▶ **Listed entries**:
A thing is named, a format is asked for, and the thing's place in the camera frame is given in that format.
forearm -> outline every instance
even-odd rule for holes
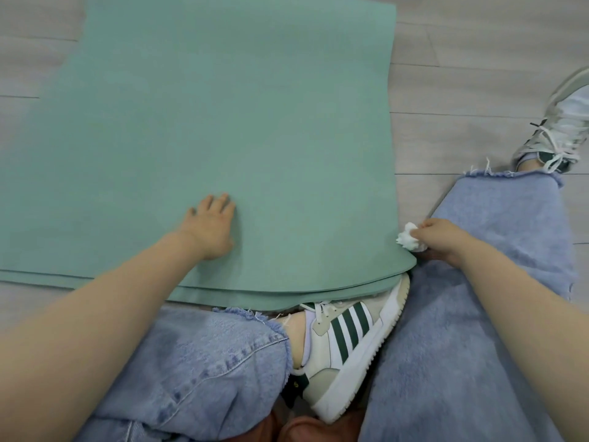
[[[72,438],[199,259],[168,235],[3,335],[0,438]]]
[[[479,240],[462,270],[512,358],[569,441],[589,434],[589,317]]]

white tissue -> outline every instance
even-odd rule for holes
[[[415,237],[411,237],[409,231],[412,229],[417,229],[415,223],[409,222],[408,224],[406,224],[405,231],[399,233],[399,237],[397,237],[397,243],[406,250],[409,250],[414,253],[420,253],[428,249],[428,246],[425,245],[423,242],[420,242]]]

left hand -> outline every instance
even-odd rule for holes
[[[235,203],[228,200],[228,194],[207,196],[196,209],[188,209],[176,230],[194,241],[195,250],[205,260],[220,258],[233,248],[230,230]]]

shoe sole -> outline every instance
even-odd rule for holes
[[[325,423],[331,424],[341,417],[356,397],[372,360],[397,324],[408,293],[409,276],[404,273],[380,311],[379,319],[352,351],[325,394],[312,406]]]
[[[568,98],[571,94],[575,93],[575,91],[585,85],[589,85],[589,66],[578,69],[568,78],[564,79],[564,81],[550,95],[549,108]]]

sneaker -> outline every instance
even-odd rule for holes
[[[409,276],[389,291],[344,302],[303,304],[315,312],[308,362],[293,370],[291,394],[301,395],[325,423],[350,406],[373,358],[393,330],[407,300]]]
[[[579,161],[578,148],[589,136],[589,66],[571,74],[556,88],[544,120],[532,125],[538,129],[514,154],[515,170],[527,154],[535,154],[548,173],[571,170]]]

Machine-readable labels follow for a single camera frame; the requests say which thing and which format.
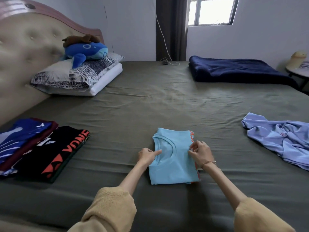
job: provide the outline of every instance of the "tufted headboard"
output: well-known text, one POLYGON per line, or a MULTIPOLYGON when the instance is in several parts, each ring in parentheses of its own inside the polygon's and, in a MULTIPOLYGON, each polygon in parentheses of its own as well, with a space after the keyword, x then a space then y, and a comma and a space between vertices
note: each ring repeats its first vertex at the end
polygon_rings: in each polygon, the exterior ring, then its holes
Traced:
POLYGON ((62 39, 69 35, 96 35, 42 3, 0 0, 0 125, 18 116, 48 94, 31 87, 33 75, 64 54, 62 39))

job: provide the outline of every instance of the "wall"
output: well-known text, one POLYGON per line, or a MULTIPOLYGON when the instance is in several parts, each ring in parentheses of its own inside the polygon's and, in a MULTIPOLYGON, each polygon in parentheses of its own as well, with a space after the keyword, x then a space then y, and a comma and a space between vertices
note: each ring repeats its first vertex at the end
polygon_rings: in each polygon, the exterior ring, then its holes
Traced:
POLYGON ((187 60, 253 58, 284 70, 297 50, 309 52, 309 0, 239 0, 233 25, 189 27, 187 60))
POLYGON ((156 60, 156 0, 77 2, 86 26, 102 30, 109 50, 125 56, 125 61, 156 60))

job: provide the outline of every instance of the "yellow sweater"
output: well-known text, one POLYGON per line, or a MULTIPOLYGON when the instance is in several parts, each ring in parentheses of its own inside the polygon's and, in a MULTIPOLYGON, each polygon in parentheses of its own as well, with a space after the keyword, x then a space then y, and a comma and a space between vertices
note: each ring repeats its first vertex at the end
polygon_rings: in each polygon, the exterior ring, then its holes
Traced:
MULTIPOLYGON (((127 191, 121 187, 104 187, 98 191, 82 221, 68 232, 127 232, 135 214, 134 199, 127 191)), ((237 207, 234 231, 295 232, 289 224, 252 198, 245 199, 237 207)))

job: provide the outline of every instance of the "hand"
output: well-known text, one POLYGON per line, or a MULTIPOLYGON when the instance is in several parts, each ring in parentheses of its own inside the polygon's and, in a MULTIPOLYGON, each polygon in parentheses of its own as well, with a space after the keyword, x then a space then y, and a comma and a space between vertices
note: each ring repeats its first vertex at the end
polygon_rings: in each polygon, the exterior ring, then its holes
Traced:
POLYGON ((155 157, 161 153, 162 150, 152 151, 148 148, 143 148, 138 153, 138 163, 141 163, 146 169, 155 160, 155 157))
POLYGON ((190 149, 192 150, 189 150, 188 154, 192 156, 199 166, 202 167, 207 161, 214 161, 211 149, 205 142, 196 141, 191 144, 190 149))

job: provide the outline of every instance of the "black and white pillowcase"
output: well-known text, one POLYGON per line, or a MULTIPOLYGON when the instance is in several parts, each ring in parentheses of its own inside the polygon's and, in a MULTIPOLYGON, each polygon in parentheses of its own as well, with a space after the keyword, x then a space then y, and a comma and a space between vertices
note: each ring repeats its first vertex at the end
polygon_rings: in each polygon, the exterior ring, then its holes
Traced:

▶ **Goal of the exercise**: I need the entries printed exactly, with each picture left out.

▶ **Solution for this exercise**:
A thing is named, a format is asked for, and the thing's place in the camera frame is given in that format.
forearm -> outline every instance
even-odd rule for holes
[[[72,438],[199,259],[168,235],[3,335],[0,438]]]
[[[479,240],[462,270],[512,358],[569,441],[589,434],[589,317]]]

white tissue -> outline every instance
even-odd rule for holes
[[[415,237],[411,237],[409,231],[412,229],[417,229],[415,223],[409,222],[408,224],[406,224],[405,231],[399,233],[399,237],[397,237],[397,243],[406,250],[409,250],[414,253],[420,253],[428,249],[428,246],[425,245],[423,242],[420,242]]]

left hand -> outline every instance
even-odd rule for holes
[[[235,203],[228,200],[228,194],[207,196],[196,209],[188,209],[176,230],[194,241],[195,250],[205,260],[220,258],[233,248],[230,230]]]

shoe sole -> outline every instance
even-odd rule for holes
[[[325,423],[331,424],[341,417],[356,397],[372,360],[397,324],[408,293],[409,276],[404,273],[380,311],[379,319],[352,351],[325,394],[312,406]]]
[[[568,98],[571,94],[575,93],[575,91],[585,85],[589,85],[589,66],[578,69],[568,78],[564,79],[564,81],[550,95],[549,108]]]

sneaker -> outline every instance
even-odd rule for holes
[[[409,276],[389,291],[344,302],[303,304],[315,312],[308,362],[293,370],[291,394],[301,395],[325,423],[350,406],[373,358],[393,330],[407,300]]]
[[[579,161],[578,148],[589,136],[589,66],[571,74],[556,88],[544,120],[532,125],[538,129],[514,154],[515,170],[527,154],[535,154],[548,173],[571,170]]]

Machine-readable labels follow for a single camera frame; the requests say which thing and which format.
job: provide the outline of every instance of the "tufted headboard"
output: well-known text, one POLYGON per line, or a MULTIPOLYGON when the instance is in several parts, each ring in parentheses of its own inside the polygon's and, in a MULTIPOLYGON, each polygon in parentheses of its own as well, with a space after the keyword, x then a space then y, and a comma and a space between vertices
note: each ring repeats its first vertex at the end
polygon_rings: in each polygon, the exterior ring, then its holes
Traced:
POLYGON ((62 39, 69 35, 96 35, 42 3, 0 0, 0 125, 18 116, 48 94, 31 87, 33 75, 64 54, 62 39))

job: provide the outline of every instance of the "wall"
output: well-known text, one POLYGON per line, or a MULTIPOLYGON when the instance is in several parts, each ring in parentheses of its own inside the polygon's and, in a MULTIPOLYGON, each polygon in parentheses of its own as well, with a space after the keyword, x then a space then y, and a comma and a space between vertices
note: each ring repeats its first vertex at the end
polygon_rings: in each polygon, the exterior ring, then its holes
Traced:
POLYGON ((187 60, 253 58, 284 70, 297 50, 309 52, 309 0, 239 0, 233 25, 189 27, 187 60))
POLYGON ((156 60, 156 0, 77 2, 86 26, 102 30, 109 50, 125 56, 125 61, 156 60))

job: provide the outline of every instance of the "yellow sweater"
output: well-known text, one POLYGON per line, or a MULTIPOLYGON when the instance is in several parts, each ring in parentheses of its own inside the polygon's and, in a MULTIPOLYGON, each polygon in parentheses of its own as well, with a space after the keyword, x then a space then y, and a comma and a space between vertices
note: each ring repeats its first vertex at the end
polygon_rings: in each polygon, the exterior ring, then its holes
Traced:
MULTIPOLYGON (((127 191, 121 187, 104 187, 98 191, 82 221, 68 232, 127 232, 135 214, 134 199, 127 191)), ((237 207, 234 231, 295 232, 289 224, 252 198, 245 199, 237 207)))

job: provide the outline of every instance of the "hand"
output: well-known text, one POLYGON per line, or a MULTIPOLYGON when the instance is in several parts, each ring in parentheses of its own inside the polygon's and, in a MULTIPOLYGON, each polygon in parentheses of its own as well, with a space after the keyword, x then a space then y, and a comma and a space between vertices
note: each ring repeats its first vertex at the end
polygon_rings: in each polygon, the exterior ring, then its holes
Traced:
POLYGON ((155 157, 161 153, 162 150, 152 151, 148 148, 143 148, 138 153, 138 163, 141 163, 146 169, 155 160, 155 157))
POLYGON ((190 149, 192 150, 189 150, 188 154, 192 156, 199 166, 202 167, 207 161, 214 161, 211 149, 205 142, 196 141, 191 144, 190 149))

job: provide the outline of every instance of the "black and white pillowcase"
output: well-known text, one POLYGON per line, or a MULTIPOLYGON when the instance is in several parts, each ring in parentheses of its own inside the polygon's and, in a MULTIPOLYGON, each polygon in parentheses of its own as well, with a space after the keyword, x then a space then y, and a comma and a space between vertices
note: each ring repeats its first vertex at the end
polygon_rings: in each polygon, the exterior ring, then its holes
Traced:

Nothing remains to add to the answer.